Abu Bakr al-Baghdadi Becomes Caliph Ibrahim of Islamic State
By Dr. Terry Simmons
Special Contributor for In Homeland Security
Recently conducting first person research for a book in progress with three academic co-authors concerning the conflict that started in Syria with the advent of the Free Syria Army (FSA) and their Arab Spring inspired rebellion against the authoritarian Alawite regime of Bashar al Assad, I conducted a research interview concerning the subject of the Islamic State of Syria and Iraq (ISIS) and the new Caliph Ibrahim with a veteran of the Iraq War.
Consisting primarily of Syrian armed forces defectors, the Syrian Street rebelled against two generations of abysmal repression at the hands of Bashar’s father Hafez al-Assad and his son. Two generations of extreme tyranny under Baathist Party rule, aided and abetted by a Soviet clientele relationship during the Cold War, produced immense suffering and resentment in Syria.

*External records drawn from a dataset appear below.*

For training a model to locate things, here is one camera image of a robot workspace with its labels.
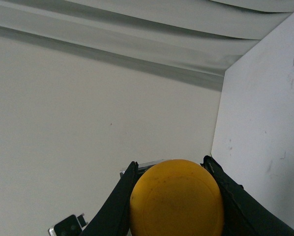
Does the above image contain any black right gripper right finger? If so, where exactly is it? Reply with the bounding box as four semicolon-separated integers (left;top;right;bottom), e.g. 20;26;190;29
201;156;294;236

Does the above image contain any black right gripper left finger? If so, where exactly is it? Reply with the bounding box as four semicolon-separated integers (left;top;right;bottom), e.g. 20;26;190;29
81;161;139;236

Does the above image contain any yellow push button switch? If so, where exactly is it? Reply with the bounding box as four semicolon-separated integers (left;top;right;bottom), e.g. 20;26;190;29
48;158;225;236

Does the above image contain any white curtain backdrop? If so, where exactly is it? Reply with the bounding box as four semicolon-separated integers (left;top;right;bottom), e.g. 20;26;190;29
0;0;294;92

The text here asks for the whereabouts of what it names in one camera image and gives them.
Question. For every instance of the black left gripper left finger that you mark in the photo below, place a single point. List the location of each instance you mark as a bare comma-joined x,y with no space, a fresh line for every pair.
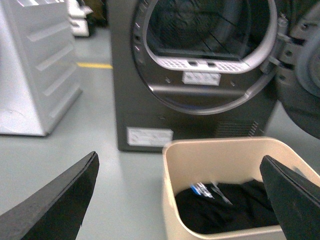
57,210

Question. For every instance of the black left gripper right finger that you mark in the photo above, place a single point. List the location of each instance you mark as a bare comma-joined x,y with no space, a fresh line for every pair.
294,198

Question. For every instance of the beige plastic laundry hamper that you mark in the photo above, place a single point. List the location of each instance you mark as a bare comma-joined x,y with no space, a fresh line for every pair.
232,160

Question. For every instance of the black printed t-shirt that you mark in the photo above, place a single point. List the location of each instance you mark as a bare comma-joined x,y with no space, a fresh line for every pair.
211,208

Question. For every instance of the white appliance with ridges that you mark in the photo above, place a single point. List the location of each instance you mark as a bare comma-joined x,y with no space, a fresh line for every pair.
39,79

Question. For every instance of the open dryer door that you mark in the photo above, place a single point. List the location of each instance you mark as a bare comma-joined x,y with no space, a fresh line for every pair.
298,73

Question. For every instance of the dark grey dryer machine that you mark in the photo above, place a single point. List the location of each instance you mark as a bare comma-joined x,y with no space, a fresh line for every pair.
193,69

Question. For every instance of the white objects in background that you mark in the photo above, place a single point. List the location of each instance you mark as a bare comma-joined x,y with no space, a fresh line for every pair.
80,17

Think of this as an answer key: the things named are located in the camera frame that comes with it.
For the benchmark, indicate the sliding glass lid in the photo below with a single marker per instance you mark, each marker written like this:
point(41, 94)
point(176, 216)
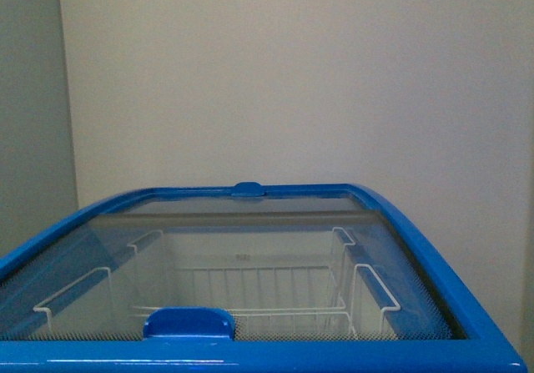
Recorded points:
point(423, 317)
point(241, 205)

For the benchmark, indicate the white and blue chest freezer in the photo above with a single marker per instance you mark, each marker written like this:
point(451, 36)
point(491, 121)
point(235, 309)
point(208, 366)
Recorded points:
point(480, 347)

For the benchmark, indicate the white wire freezer basket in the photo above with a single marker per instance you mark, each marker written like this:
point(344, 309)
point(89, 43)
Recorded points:
point(282, 284)

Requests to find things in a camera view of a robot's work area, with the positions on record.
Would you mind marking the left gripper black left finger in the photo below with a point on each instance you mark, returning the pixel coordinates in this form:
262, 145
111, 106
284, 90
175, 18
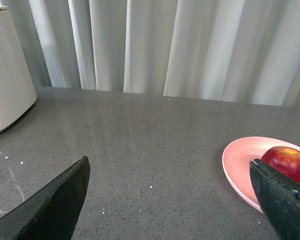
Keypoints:
53, 212

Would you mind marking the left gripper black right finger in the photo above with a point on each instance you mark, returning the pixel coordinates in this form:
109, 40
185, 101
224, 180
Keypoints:
279, 198

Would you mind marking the red apple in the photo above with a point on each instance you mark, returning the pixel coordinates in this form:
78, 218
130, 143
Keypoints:
284, 159

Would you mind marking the pink plate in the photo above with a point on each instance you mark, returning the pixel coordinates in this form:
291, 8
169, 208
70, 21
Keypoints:
236, 159

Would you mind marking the white cylindrical appliance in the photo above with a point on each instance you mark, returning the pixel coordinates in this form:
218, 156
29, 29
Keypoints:
17, 91

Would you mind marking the white curtain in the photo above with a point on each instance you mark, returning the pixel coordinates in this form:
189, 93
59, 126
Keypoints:
245, 51

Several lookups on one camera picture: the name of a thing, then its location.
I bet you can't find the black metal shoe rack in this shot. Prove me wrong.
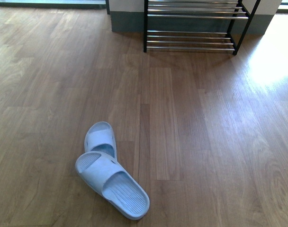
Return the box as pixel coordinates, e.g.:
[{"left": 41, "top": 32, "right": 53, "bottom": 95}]
[{"left": 143, "top": 0, "right": 260, "bottom": 55}]

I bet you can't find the light blue slipper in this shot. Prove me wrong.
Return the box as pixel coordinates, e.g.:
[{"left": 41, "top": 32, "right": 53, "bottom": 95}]
[
  {"left": 84, "top": 122, "right": 117, "bottom": 160},
  {"left": 75, "top": 151, "right": 150, "bottom": 220}
]

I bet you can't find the light blue slipper lower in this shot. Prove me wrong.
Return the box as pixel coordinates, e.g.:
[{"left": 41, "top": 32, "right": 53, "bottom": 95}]
[{"left": 84, "top": 122, "right": 117, "bottom": 160}]

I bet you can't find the light blue slipper upper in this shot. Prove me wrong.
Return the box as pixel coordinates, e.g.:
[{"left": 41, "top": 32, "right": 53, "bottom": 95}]
[{"left": 75, "top": 151, "right": 150, "bottom": 220}]

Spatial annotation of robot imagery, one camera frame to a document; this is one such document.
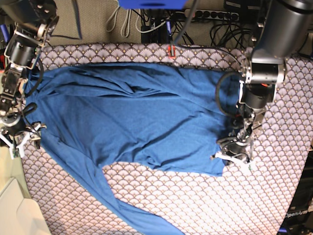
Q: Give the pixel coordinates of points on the black power strip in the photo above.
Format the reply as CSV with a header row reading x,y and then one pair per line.
x,y
202,15

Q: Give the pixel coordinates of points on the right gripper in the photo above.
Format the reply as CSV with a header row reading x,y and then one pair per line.
x,y
16,131

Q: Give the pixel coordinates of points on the blue-handled clamp left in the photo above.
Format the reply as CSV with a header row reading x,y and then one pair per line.
x,y
6,34

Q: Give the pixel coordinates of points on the fan-patterned tablecloth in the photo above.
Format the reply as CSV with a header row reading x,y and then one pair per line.
x,y
234,204

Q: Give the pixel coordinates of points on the red clamp on table edge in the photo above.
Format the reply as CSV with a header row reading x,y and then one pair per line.
x,y
171,51

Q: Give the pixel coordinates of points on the blue long-sleeve T-shirt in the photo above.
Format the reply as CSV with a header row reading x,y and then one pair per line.
x,y
162,117

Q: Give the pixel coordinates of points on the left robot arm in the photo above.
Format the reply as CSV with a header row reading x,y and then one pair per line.
x,y
261,71

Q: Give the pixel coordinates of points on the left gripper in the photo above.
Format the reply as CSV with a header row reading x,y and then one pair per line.
x,y
234,151

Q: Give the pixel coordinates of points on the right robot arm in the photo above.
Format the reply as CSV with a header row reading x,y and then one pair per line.
x,y
35,20

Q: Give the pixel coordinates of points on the white plastic bin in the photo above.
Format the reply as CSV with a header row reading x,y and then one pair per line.
x,y
20,215

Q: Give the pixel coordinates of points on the black OpenArm base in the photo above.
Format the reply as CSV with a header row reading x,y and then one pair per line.
x,y
297,210

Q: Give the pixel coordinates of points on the blue box at top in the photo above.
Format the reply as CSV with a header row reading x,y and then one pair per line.
x,y
152,4

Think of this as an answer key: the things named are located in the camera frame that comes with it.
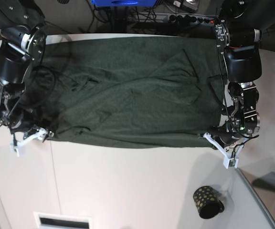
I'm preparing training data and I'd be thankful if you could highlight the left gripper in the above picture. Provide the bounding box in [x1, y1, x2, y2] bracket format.
[198, 125, 259, 160]

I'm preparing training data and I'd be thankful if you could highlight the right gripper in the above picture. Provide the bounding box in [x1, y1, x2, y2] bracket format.
[8, 118, 54, 147]

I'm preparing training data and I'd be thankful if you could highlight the dark green t-shirt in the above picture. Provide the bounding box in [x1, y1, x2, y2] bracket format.
[20, 36, 223, 149]

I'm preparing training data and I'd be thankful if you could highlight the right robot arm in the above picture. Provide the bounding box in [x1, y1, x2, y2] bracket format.
[0, 0, 53, 151]

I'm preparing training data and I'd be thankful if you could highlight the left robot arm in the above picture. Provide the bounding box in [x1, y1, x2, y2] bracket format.
[202, 0, 275, 168]

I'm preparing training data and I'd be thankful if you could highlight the black mug with gold dots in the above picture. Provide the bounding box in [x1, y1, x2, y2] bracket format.
[193, 186, 224, 219]

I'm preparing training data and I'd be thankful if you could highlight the grey tray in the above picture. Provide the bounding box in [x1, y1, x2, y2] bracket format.
[240, 169, 275, 222]

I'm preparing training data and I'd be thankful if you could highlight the white slotted plate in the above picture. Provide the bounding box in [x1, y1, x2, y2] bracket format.
[34, 212, 94, 229]

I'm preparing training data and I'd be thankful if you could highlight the white power strip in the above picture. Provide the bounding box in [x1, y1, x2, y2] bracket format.
[132, 12, 215, 27]

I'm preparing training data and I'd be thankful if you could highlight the blue box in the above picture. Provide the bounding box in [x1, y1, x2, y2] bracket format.
[91, 0, 156, 7]

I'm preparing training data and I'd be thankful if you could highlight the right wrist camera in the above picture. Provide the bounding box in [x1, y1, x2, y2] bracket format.
[10, 143, 26, 157]

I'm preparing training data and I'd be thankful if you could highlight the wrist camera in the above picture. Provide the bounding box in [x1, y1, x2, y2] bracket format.
[10, 143, 26, 157]
[223, 156, 239, 169]

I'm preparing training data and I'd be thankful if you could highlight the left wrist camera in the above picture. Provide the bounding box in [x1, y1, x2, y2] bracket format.
[223, 156, 239, 169]

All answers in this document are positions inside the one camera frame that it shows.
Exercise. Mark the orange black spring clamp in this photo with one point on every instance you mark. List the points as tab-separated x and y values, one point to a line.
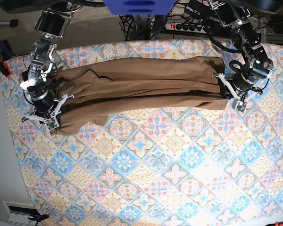
38	217

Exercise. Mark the red clamp bottom edge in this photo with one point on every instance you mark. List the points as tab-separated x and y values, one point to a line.
278	224

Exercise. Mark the white floor vent box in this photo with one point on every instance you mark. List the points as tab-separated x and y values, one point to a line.
18	213

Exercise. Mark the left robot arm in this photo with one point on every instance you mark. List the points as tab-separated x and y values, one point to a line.
245	40

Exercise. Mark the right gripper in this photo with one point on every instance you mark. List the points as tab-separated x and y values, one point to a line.
47	109

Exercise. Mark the brown t-shirt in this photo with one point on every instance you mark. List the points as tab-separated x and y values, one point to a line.
127	84

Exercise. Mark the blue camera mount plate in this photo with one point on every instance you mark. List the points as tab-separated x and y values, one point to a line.
139	7

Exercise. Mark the red black clamp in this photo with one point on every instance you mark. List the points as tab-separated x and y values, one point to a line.
4	69

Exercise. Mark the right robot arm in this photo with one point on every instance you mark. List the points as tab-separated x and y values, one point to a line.
39	83

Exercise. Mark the patterned tablecloth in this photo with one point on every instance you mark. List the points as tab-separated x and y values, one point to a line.
155	167

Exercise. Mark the black floor block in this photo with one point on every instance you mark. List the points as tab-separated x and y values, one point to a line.
13	23

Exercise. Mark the black power strip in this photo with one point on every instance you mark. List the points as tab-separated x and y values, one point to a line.
185	27

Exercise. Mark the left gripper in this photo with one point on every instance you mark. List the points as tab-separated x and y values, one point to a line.
236	87

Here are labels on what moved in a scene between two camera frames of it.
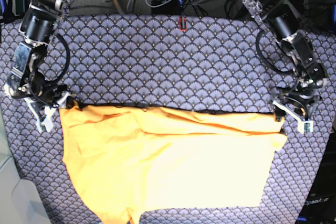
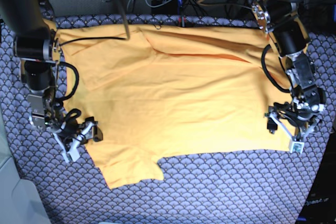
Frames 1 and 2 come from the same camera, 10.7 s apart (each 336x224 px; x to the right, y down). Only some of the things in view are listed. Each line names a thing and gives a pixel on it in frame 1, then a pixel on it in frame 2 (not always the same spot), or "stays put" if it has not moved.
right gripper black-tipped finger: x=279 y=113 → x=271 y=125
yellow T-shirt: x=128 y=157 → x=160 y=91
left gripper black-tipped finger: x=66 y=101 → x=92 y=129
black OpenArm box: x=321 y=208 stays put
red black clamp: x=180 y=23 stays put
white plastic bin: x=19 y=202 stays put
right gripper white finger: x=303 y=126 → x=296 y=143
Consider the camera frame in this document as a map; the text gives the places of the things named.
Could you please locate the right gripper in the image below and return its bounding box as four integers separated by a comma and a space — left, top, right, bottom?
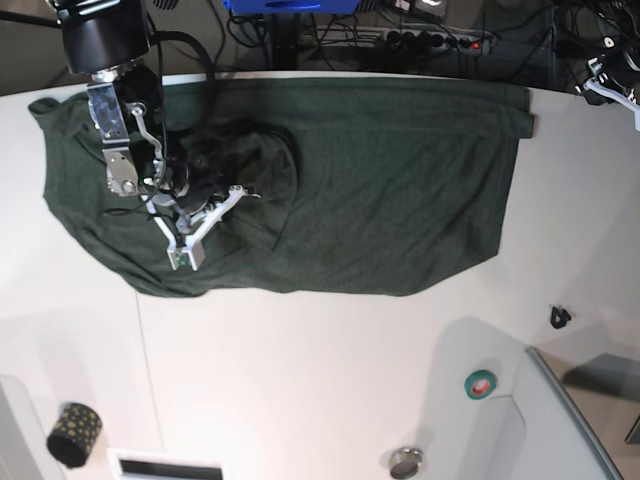
149, 159, 230, 219

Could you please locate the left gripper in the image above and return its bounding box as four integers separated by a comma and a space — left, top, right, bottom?
582, 49, 639, 106

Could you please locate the dark green t-shirt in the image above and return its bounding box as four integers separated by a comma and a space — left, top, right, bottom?
29, 78, 534, 298

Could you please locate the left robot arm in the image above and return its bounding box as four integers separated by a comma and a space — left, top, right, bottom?
553, 1, 639, 106

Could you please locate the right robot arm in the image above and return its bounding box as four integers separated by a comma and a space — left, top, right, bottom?
50, 1, 235, 217

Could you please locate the blue box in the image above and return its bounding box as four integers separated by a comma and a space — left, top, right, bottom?
223, 0, 359, 15

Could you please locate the white power strip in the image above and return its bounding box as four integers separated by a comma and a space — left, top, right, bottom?
319, 25, 498, 56

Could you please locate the small black clip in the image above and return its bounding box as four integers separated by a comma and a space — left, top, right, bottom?
549, 305, 573, 330

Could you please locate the black gold dotted cup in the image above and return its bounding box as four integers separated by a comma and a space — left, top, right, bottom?
46, 403, 103, 469

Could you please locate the white slotted tray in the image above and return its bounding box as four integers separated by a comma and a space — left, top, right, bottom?
107, 448, 224, 480

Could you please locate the green tape roll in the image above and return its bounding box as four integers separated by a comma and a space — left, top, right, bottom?
464, 369, 498, 400

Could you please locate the round metal tin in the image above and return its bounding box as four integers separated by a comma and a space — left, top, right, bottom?
388, 446, 424, 480

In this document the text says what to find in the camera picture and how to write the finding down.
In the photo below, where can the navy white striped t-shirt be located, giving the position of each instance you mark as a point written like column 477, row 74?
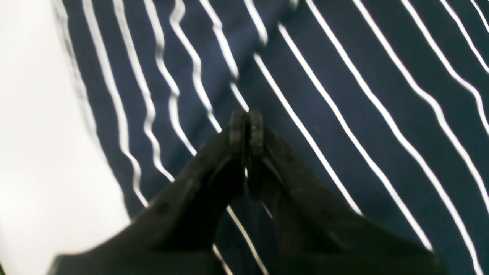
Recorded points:
column 386, row 102

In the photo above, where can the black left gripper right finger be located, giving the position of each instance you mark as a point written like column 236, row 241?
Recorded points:
column 316, row 232

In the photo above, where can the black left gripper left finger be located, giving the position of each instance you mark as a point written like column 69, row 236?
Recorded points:
column 175, row 234

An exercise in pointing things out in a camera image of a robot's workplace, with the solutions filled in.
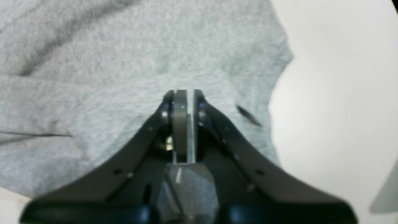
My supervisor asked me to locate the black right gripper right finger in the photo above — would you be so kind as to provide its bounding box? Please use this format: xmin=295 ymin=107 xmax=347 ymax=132
xmin=193 ymin=90 xmax=358 ymax=224

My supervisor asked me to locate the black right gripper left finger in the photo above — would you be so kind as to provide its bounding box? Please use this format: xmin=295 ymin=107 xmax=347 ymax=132
xmin=20 ymin=90 xmax=187 ymax=224

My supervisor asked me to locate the grey T-shirt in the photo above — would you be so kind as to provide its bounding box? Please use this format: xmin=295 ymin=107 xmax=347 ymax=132
xmin=0 ymin=0 xmax=293 ymax=197

The coming book is an outgrowth of a thesis culminated in the Intelligence Studies Master’s Program at American Military University last year. Three colleagues expressed interest in collaboration in this effort to expand the document to a full academic volume, expected publishing date in spring 2015. Two are former students of a politics of terrorism class and the third a Professor Emeritus with over 10 years on the ground in Lebanon, and world authority on the Levant, the professor Charles Winslow.
The interviewee served as an Indiana National Guard Air Cavalry Scout during the surge in 2007 in Iraq. His real-time experiences and perceptions as well as previous and current research data by the book team have inspired this blog contribution. Who is Abu Bakr al-Baghdadi and under whose authority has he declared the Islamic State? What rubric, theocratic or geopolitical, has inspired him to declare himself Caliph Ibrahim? Who does he really represent and who will acknowledge or deny his authority to do so? Lastly, who is this man who has audaciously invaded a western constructed nation state named Iraq—not to mention the similarly western political construct called Syria? What rational actors will recognize his political creation that supplants these two prominent nation states created a post-Ottoman Empire?
As this line of inquiry is far too comprehensive to address in a blog venue, it makes sense to emphasize current events, the ISIS spillover invasion across the borders of Iraq in the last few weeks, transitory in nature at this juncture. Observable facts on the ground are only indications of future potentialities.
The most demonstrable fact is that Abu Bakr al-Baghdadi, formerly the leader of AQI in Iraq, became the leader of the al-Qaida affiliated group ISIS. In recent months, The Islamic State of the Levant (ISIL) became the conglomerate ISIS, which has now congealed as Islamic State. Al-Baghdadi has morphed into a mystical Caliph named Ibrahim who self-declared his Islamic authority only days ago in the Great Mosque of al-Nuri—significant for its historical importance in the succession impasse that created the Sunni-Shiite split. Chosen historically for this very fact in establishing Ibrahim’s authority to rule, the political reaction by the Shiite sects is already taking place. As the Shiite Nuri al-Maliki is the most obvious current target of Ibrahim’s ambitions, his voice is increasingly shrill in reaction.
In theocratic context, this development seems an absolutist rejection of western political constructs in the greater Middle East. Serving notice that Islam reigns supreme, western labels such as Iraq, Iran, Syria and Lebanon, are simply illegitimate and serve only western masters as apostates. Caliph Ibrahim has commanded obeisance from all followers of Islam.
Current western analyses of these revolutionary events seem to miss the point that this is theocratic culture war. Theocratic government is an organic corollary conclusion of orthodox historical Islam. By contrast, western government is an artificial concept of pluralism in governing called democracy in Islamic eyes. It is antithetical to Islam and therefore can never be accepted as legitimate rule. It separates religion and government as independent variables. This constitutes the ultimate hypocrisy and apostasy in Islamic perceptions and must be eradicated at all costs. This is the phenomenon known as jihad. A long list of historical mystical leaders has taken up Holy War to include Yassir Arafat, Osama bin Laden, Ayman al-Zawahiri and now Caliph Ibrahim, formerly known as Abu Bakr al-Baghdadi.
Why this man? The army veteran I interviewed said he was a brilliant military tactician and an inspirational leader as the head of AQI in 2007. The argument is strong that he has come a long way since then. Rising from regional military leader to Caliphate of al-Sham is a quantum leap indeed! As usual, the question is emphatic: is this an episodic and transitory event, not really blunting the internecine struggle that historically plagues Islam or will the new Caliphate known as Islamic State sustain?